Re: libthr and 1:1 threading.

From: Terry Lambert <tlambert2_at_mindspring.com>
Date: Wed, 02 Apr 2003 23:24:03 -0800
Matthew Dillon wrote:
> :How does this break the read() API?  The read() API, when called
> :on a NBIO fd is *supposed* to return EAGAIN, if the request cannot
> :be immediately satisfied, but could be satisfied later.  Right now,
> :it blocks.  This looks like breakage of disk I/O introducing a
> :stall, when socket I/O doesn't.
> :
> :If this breaks read() semantics, then socket I/O needs fixing to
> :unbreak them, right?
> 
>     Oh please.  You know very well that every single UNIX out there
>     operates on disk files as if their data was immediately available
>     regardless of whether the process blocks in an uninterruptable
>     disk wait or not.

False.  SVR4.0.2 and SVR4.2 do not.  They act as I describe.  The
code was written by a guy named Steve Baumel.


>     What you are suggesting is that we make our file interface
>     incompatible with every other unix out there... ours will
>     return EAGAIN in situations where programs wouldn't expect it.

According to the FreeBSD 5.x man page for read(2):

     [EAGAIN]           The file was marked for non-blocking I/O, and no data
                        were ready to be read.

...in other words, they mark it for non-blocking I/O, they
*better* expect it!

And at least /usr/src/lib/libc_r/uthread/uthread_read[v].c expects
it from the kernel.

                /* Perform a non-blocking read syscall: */
                while ((ret = __sys_read(fd, buf, nbytes)) < 0) {
                        if ((_thread_fd_getflags(fd) & O_NONBLOCK) == 0 &&  
                            (errno == EWOULDBLOCK || errno == EAGAIN)) { 
                                curthread->data.fd.fd = fd;
                                _thread_kern_set_timeout(NULL);


The kernel also certainly expects, if not EAGAIN, EWOULDBLOCK:

        if ((error = fo_read(fp, &auio, td->td_ucred, flags, td))) {
                if (auio.uio_resid != cnt && (error == ERESTART ||
                    error == EINTR || error == EWOULDBLOCK))
                        error = 0;
        }
        cnt -= auio.uio_resid;


>     Additionally, the EAGAIN operation would be highly non-deterministic
>     and it would be fairly difficult for a program to rely on it because
>     there would be no easy way (short of experiementation or a sysctl) for
>     it to determine whether the 'feature' is present or not.

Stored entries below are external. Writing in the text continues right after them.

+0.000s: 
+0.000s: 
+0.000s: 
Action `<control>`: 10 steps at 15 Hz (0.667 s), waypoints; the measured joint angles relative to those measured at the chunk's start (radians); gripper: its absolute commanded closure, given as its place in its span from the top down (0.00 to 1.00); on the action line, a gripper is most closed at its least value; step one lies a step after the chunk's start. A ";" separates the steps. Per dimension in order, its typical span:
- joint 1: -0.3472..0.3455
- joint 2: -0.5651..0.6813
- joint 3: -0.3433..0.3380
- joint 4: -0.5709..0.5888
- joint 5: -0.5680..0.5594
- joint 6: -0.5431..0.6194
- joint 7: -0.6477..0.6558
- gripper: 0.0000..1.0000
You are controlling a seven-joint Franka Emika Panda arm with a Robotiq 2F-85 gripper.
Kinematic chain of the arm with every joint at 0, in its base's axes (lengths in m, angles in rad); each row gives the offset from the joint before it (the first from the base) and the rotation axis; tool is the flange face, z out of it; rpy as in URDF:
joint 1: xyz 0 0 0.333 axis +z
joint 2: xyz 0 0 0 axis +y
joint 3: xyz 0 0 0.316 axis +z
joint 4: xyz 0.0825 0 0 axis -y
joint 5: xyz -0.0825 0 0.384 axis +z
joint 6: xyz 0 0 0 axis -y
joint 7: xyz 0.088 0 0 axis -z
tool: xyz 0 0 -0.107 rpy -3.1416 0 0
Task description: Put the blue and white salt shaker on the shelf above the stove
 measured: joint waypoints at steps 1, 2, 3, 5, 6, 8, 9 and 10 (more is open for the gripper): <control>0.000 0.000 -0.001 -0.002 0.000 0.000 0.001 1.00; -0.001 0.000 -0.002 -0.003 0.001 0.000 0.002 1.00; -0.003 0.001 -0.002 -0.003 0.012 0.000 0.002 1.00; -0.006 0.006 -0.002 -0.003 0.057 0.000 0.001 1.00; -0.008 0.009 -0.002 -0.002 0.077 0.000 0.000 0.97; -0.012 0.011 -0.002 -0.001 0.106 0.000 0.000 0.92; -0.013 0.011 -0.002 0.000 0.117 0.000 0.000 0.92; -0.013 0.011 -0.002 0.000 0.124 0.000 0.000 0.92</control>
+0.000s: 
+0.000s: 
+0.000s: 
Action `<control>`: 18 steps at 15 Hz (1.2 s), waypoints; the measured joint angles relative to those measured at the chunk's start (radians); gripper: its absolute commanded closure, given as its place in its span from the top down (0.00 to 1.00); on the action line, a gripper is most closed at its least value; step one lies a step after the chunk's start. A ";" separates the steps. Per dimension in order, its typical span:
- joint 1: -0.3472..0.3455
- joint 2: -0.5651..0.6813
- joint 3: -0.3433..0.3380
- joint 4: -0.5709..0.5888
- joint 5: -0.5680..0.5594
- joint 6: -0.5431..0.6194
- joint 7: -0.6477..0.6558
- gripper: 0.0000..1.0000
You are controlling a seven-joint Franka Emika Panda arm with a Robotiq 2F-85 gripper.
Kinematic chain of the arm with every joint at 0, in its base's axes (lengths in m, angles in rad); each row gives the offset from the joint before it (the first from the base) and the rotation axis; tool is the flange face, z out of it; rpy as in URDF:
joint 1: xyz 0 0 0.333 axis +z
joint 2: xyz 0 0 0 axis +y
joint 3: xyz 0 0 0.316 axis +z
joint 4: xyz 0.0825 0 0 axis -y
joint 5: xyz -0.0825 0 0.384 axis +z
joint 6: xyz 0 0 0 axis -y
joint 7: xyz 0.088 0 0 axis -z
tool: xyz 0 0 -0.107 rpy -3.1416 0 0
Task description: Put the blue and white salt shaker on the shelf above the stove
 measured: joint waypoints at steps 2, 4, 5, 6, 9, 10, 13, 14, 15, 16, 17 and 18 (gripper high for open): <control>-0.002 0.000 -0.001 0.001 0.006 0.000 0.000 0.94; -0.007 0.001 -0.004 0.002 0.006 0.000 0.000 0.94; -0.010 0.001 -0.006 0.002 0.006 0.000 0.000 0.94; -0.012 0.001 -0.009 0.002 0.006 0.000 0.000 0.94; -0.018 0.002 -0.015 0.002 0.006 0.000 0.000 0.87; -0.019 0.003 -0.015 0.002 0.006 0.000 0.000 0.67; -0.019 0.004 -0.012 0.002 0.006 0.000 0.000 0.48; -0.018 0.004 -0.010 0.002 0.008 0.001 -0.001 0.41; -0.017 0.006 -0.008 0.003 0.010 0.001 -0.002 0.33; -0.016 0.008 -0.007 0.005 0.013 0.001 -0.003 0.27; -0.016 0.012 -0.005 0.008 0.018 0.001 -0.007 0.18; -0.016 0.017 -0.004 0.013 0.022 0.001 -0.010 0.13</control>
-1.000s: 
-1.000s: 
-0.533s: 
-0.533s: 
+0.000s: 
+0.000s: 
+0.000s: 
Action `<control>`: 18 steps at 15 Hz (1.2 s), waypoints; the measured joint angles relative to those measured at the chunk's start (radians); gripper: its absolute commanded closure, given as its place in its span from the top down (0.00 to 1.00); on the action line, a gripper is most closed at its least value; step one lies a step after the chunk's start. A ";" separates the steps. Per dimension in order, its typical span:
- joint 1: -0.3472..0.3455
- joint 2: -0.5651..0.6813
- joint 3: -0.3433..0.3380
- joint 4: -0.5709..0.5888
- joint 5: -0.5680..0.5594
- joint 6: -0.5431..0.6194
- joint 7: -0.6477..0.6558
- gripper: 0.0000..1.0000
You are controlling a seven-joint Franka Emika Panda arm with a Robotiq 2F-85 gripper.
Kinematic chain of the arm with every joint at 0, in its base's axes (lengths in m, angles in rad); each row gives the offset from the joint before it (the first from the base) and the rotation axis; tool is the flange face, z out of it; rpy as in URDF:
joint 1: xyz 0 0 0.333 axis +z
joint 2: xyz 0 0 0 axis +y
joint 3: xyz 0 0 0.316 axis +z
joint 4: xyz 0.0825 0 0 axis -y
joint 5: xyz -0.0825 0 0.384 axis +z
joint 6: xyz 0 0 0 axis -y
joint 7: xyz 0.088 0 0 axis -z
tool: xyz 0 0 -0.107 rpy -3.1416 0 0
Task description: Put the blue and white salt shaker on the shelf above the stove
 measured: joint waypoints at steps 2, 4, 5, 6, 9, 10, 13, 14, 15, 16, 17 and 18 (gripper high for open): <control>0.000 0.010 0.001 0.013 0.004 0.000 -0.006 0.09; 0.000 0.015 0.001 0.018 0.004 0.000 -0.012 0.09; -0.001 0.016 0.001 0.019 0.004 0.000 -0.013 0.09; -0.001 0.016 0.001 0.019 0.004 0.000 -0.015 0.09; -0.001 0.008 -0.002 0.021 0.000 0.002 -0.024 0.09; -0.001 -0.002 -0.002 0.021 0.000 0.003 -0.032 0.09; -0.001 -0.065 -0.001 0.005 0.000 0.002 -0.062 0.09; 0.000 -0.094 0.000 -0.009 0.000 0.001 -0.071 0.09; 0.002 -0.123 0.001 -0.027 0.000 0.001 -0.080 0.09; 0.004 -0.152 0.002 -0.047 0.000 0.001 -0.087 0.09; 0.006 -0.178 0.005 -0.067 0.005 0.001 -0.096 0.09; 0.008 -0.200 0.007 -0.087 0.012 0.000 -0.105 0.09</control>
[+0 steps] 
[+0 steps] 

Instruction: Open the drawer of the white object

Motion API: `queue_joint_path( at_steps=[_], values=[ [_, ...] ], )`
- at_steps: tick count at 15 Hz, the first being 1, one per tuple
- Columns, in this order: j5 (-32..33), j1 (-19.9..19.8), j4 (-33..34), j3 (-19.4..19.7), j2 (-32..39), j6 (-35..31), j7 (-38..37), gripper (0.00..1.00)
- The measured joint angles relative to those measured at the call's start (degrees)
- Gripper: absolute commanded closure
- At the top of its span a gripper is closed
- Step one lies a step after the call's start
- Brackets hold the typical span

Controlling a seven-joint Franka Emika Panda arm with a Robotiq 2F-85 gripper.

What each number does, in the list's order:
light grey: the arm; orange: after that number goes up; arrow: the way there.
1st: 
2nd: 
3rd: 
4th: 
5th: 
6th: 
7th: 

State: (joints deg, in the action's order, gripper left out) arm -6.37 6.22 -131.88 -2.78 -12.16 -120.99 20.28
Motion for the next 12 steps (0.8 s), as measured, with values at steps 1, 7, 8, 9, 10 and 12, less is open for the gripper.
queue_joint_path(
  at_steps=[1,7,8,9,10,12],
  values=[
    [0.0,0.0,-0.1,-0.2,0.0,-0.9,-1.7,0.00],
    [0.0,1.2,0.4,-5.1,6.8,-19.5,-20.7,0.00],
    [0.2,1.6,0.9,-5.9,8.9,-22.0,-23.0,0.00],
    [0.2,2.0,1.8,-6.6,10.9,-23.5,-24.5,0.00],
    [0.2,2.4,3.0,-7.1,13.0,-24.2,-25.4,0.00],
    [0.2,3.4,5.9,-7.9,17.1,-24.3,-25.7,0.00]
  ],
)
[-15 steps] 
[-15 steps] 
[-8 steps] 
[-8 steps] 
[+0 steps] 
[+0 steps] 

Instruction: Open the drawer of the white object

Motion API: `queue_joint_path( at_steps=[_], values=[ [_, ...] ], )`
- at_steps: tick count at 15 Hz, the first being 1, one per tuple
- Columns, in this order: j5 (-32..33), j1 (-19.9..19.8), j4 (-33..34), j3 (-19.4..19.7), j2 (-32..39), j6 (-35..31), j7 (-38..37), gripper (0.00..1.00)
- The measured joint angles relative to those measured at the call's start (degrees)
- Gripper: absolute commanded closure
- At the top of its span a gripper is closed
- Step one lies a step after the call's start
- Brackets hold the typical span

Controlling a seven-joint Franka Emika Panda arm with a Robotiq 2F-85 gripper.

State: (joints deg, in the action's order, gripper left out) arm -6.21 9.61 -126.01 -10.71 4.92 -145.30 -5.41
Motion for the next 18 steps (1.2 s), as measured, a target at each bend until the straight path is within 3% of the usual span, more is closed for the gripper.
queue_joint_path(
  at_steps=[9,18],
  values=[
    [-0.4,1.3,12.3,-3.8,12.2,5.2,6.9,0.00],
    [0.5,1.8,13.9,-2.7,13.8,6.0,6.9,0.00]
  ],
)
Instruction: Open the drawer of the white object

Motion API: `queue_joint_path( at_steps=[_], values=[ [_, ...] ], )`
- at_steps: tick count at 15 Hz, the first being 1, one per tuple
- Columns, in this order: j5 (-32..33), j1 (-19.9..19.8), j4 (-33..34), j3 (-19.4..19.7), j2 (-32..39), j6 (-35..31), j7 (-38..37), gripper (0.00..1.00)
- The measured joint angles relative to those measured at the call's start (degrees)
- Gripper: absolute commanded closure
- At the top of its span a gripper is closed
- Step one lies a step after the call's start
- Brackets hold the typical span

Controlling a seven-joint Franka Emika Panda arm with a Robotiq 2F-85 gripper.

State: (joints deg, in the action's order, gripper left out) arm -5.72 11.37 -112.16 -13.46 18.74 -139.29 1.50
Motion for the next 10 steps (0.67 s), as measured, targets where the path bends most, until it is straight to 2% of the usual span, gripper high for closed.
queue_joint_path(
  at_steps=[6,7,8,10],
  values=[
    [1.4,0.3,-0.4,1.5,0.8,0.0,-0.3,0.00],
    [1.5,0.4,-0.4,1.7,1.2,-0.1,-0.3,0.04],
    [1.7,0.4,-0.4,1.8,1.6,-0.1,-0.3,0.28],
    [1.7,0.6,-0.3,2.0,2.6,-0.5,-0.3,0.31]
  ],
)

???  It's in the man page!  You *must* handle it, if it's in the
man page!

You know that there are a number of VOP_CLOSE routines that can
return EAGAIN, right?  Including ufs_close().


>     Also, the idea that the resulting block I/O operation is then queued
>     and one returns immediately from way down deep in the filesystem device
>     driver code, and that this whole mess is then tied into select()/kqueue()/
>     poll(), is just asking for more non-determinism... now it would
>     depend on the filesystem AND the OS supporting the feature, and other
>     UNIX implementations (if they were to adopt the mechanism) would likely
>     wind up with slightly different semantics, just like O_NONBLOCK on
>     listen() sockets has wound up being broken on things like HPUX.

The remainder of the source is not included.